╔══
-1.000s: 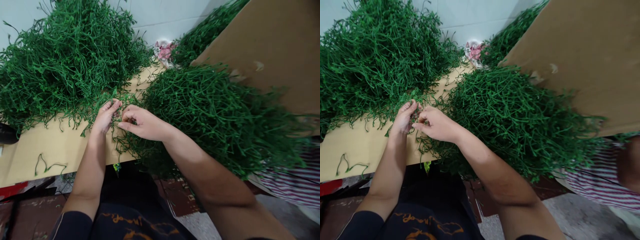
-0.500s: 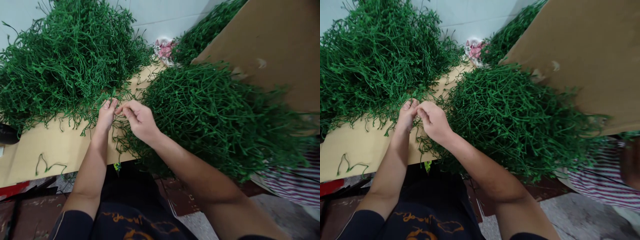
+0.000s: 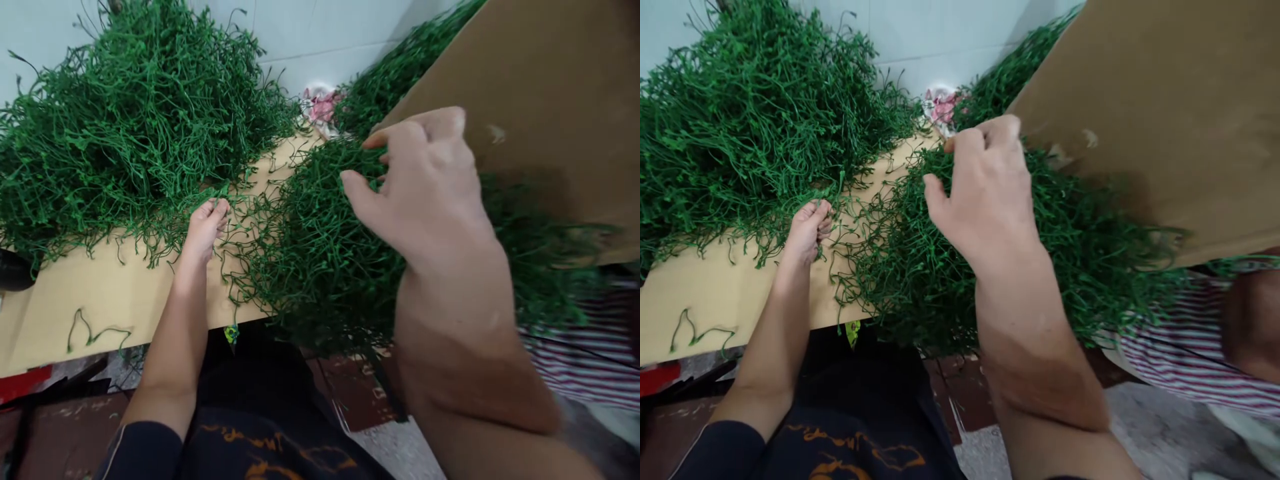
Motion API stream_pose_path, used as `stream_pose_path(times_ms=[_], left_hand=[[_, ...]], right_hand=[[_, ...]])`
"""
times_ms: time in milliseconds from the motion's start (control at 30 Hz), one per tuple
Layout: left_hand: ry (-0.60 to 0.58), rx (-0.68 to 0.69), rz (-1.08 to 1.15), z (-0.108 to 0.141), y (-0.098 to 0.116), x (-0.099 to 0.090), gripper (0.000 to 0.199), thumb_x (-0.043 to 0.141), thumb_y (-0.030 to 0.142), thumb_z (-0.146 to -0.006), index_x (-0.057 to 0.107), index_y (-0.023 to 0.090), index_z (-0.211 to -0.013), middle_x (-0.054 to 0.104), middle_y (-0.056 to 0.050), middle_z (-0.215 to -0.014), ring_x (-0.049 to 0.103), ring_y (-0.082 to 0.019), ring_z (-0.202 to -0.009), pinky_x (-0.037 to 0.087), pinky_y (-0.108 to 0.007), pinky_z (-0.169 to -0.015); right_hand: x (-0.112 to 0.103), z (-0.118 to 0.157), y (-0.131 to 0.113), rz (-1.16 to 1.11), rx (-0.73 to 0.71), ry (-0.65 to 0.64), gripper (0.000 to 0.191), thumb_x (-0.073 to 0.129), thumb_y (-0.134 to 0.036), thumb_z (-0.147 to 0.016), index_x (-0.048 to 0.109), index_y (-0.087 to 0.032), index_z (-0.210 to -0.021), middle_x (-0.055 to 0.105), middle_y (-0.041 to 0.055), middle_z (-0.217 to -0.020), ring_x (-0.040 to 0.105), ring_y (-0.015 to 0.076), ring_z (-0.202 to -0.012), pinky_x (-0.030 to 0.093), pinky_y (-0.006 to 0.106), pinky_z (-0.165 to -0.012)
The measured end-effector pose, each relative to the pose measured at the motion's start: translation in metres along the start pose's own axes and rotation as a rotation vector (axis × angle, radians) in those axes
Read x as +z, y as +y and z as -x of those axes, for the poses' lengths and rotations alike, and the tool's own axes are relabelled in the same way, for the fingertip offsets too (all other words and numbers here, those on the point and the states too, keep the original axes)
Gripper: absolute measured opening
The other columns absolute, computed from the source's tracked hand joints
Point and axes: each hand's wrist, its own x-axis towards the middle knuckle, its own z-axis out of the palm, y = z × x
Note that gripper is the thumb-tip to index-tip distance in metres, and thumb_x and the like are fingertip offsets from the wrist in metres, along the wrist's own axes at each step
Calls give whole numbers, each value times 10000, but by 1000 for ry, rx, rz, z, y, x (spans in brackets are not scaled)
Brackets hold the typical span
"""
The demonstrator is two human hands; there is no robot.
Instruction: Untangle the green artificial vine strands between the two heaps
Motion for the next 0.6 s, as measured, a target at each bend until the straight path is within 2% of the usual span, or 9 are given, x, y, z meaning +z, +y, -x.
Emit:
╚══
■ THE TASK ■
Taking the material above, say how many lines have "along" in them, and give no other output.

■ SOLUTION FOR THIS TASK ■
2